Die in diesem Protokoll beschriebenen Methoden bieten eine wertvolle Plattform, um die funktionelle Reifung von ICMs für kardiale Reprogrammierungsstudien zu bewerten. Der Kalziumfluss wird ausschließlich in ICMs beobachtet und bietet eine Möglichkeit, die funktionelle Reifung des ICM zu bewerten. Dieser Mausstamm vereinfacht die Auswertungsverfahren und erhöht die Reproduzierbarkeit der Ergebnisse.
Dieses Protokoll ist eine neue Methode zur Bewertung der funktionellen Reifung von ICMs im Bereich der kardialen Reprogrammierung. Es kann auch angewendet werden, um die Kardiomyozytendifferenzierung und die Herzfunktion zu bewerten. Beginnen Sie mit der Gewinnung von acht bis 10 Welpen, P0 bis P2 Welpen, um 10 Millionen neonatale Herzfibroblasten oder NCFs zu isolieren.
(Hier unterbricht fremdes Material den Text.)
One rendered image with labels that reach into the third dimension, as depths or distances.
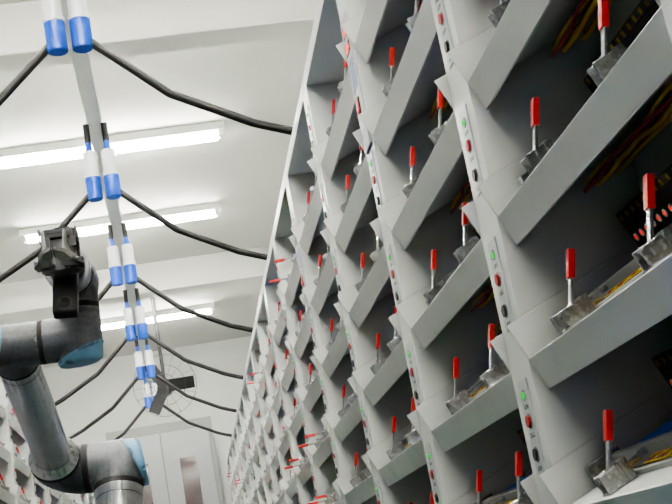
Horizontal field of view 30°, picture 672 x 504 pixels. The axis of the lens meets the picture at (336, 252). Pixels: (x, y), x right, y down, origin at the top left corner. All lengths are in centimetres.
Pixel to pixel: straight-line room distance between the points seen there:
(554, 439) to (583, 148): 42
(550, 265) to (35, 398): 137
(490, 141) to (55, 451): 153
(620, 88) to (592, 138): 11
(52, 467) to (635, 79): 204
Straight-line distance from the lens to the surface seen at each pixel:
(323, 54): 304
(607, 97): 125
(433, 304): 210
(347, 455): 368
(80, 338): 253
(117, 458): 301
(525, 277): 164
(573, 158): 138
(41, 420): 278
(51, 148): 667
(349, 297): 303
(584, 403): 162
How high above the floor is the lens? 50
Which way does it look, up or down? 14 degrees up
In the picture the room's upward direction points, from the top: 11 degrees counter-clockwise
Betäuben Sie die Welpen tief durch Unterkühlung. Beobachten Sie die Herzen unter dem Fluoreszenzmikroskop, um sicherzustellen, dass das Herz mit dem gewünschten Genotyp einen Kalziumfluss aufweist, der durch GCaMP3 bei schlagendem Herzen angezeigt wird. Die anderen Genotypen zeigen keine Fluoreszenz.
Nach der Isolierung der Herzen schneiden Sie sie in vier Teile, so dass sie lose verbunden sind. Waschen Sie sie mehrmals gründlich in eiskalter Dulbecco-phosphatgepufferter Kochsalzlösung (DPBS) in einer sechs Zentimeter großen Platte, um die Verschmutzung der Blutzellen in den isolierten Zellen zu begrenzen. Verdauen Sie die Herzen mit acht Millilitern warmem 0,25% Trypsin-EDTA in 37 Grad Celsius für 10 Minuten.
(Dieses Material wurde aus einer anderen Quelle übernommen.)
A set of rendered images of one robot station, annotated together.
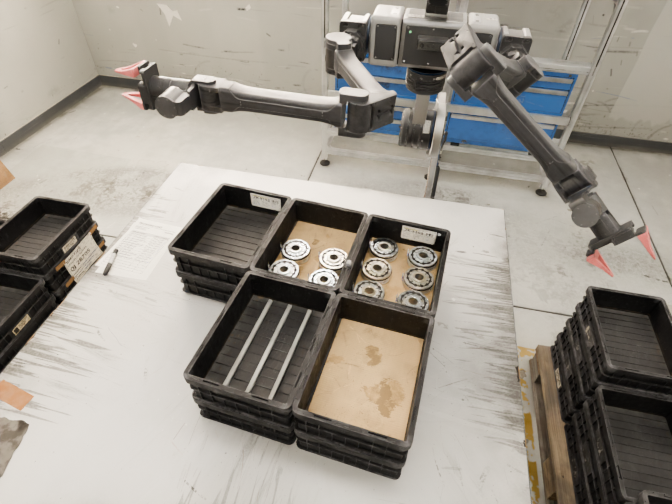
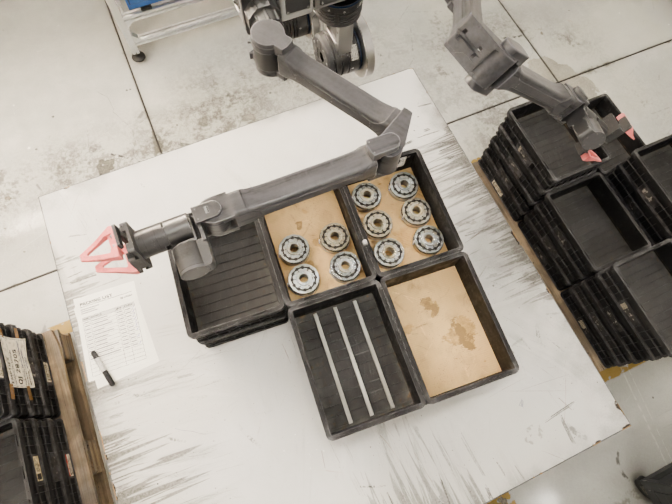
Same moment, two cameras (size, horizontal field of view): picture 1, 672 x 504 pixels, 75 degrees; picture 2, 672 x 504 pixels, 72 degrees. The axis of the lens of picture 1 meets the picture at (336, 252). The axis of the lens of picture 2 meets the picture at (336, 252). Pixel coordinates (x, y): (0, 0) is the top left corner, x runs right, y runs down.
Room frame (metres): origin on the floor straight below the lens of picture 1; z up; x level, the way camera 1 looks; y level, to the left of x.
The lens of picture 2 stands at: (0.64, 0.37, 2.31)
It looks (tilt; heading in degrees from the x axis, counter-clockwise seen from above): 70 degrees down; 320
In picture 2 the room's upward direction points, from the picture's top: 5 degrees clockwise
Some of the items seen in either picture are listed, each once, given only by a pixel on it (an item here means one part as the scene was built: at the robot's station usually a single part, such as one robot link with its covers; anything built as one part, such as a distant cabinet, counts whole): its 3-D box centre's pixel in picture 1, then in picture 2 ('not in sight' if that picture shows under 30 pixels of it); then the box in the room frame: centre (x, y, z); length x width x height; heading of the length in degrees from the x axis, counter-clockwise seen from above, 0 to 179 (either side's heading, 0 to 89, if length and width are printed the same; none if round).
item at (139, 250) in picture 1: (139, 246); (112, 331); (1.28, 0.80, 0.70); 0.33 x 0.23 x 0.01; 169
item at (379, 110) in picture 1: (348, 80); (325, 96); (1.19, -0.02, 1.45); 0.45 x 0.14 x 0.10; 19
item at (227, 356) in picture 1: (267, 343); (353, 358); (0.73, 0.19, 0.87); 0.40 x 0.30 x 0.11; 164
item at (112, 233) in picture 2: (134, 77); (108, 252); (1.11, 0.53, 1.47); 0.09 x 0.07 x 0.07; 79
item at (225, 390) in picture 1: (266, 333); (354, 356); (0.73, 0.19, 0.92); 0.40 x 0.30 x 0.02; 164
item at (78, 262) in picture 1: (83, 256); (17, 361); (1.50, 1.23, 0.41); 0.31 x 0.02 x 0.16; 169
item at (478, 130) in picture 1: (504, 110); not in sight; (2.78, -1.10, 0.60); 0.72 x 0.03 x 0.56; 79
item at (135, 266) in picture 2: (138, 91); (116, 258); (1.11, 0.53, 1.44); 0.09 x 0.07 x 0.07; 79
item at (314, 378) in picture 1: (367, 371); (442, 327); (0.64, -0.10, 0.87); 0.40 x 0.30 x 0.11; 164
Verwerfen Sie den Trypsin-Überstand und fügen Sie fünf Milliliter von 0,5 Milligramm pro Milliliter warmer Typ-Zwei-Kollagenase in Hanks ausgewogene Salzlösung hinzu. Die Mischung gründlich vortreiben und bei 37 Grad Celsius fünf Minuten lang inkubieren. Nach der Inkubation erneut die Mischung gründlich wirbeln und das unverdaute Gewebe durch schwerkraft absetzen lassen.
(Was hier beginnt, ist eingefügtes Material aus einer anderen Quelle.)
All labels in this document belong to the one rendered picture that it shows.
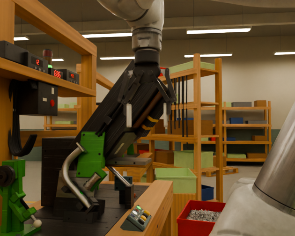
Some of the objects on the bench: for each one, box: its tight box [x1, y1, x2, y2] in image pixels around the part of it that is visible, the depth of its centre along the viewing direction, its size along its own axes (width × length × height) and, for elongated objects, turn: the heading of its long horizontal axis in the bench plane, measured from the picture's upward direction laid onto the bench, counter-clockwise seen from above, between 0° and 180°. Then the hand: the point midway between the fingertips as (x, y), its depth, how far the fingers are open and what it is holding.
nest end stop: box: [85, 203, 100, 214], centre depth 115 cm, size 4×7×6 cm
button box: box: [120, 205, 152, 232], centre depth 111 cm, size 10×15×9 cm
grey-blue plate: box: [114, 176, 133, 204], centre depth 141 cm, size 10×2×14 cm
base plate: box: [24, 184, 149, 236], centre depth 135 cm, size 42×110×2 cm
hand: (147, 120), depth 81 cm, fingers open, 10 cm apart
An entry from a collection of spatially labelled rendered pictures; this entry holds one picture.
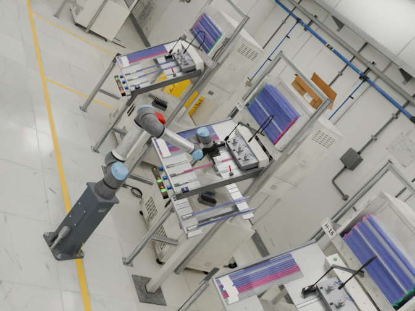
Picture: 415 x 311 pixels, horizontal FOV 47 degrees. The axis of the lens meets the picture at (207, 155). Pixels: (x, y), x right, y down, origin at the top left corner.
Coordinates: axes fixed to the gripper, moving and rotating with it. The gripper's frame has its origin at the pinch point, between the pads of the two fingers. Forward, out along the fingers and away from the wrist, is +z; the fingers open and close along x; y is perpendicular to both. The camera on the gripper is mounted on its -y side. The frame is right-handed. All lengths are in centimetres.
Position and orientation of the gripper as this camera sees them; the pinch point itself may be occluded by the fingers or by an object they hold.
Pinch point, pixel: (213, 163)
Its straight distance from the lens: 358.5
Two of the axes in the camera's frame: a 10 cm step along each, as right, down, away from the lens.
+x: -3.4, -6.1, 7.1
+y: 8.9, -4.5, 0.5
Sammeln Sie den Überstand in einem konischen 15-Milliliter-Rohr mit fünf Millilitern kaltem Fibroblastenmedium. Verdünnen Sie die Zellen mit Fibroblastenmedium so, dass die Aussaatdichte etwa bei zwei bis 2,5 mal 10 bis zu den vierten Zellen pro Kubikzentimeter liegt. Dann säen Sie die Zellen in Schalen oder Tellern.
Die angeschlossenen Fibroblasten sollten am zweiten Tag nach der Aussaat eine ovale bis runde Form haben. Am Tag Null säen Sie die NCFs auf die Dichte von etwa ein bis zwei mal 10 bis zu den vierten Zellen pro Kubikzentimeter im Fibroblastenmedium. Ersetzen Sie am ersten Tag das Kulturmedium durch ein virushaltiges Medium für jeden Brunnen wie gewünscht.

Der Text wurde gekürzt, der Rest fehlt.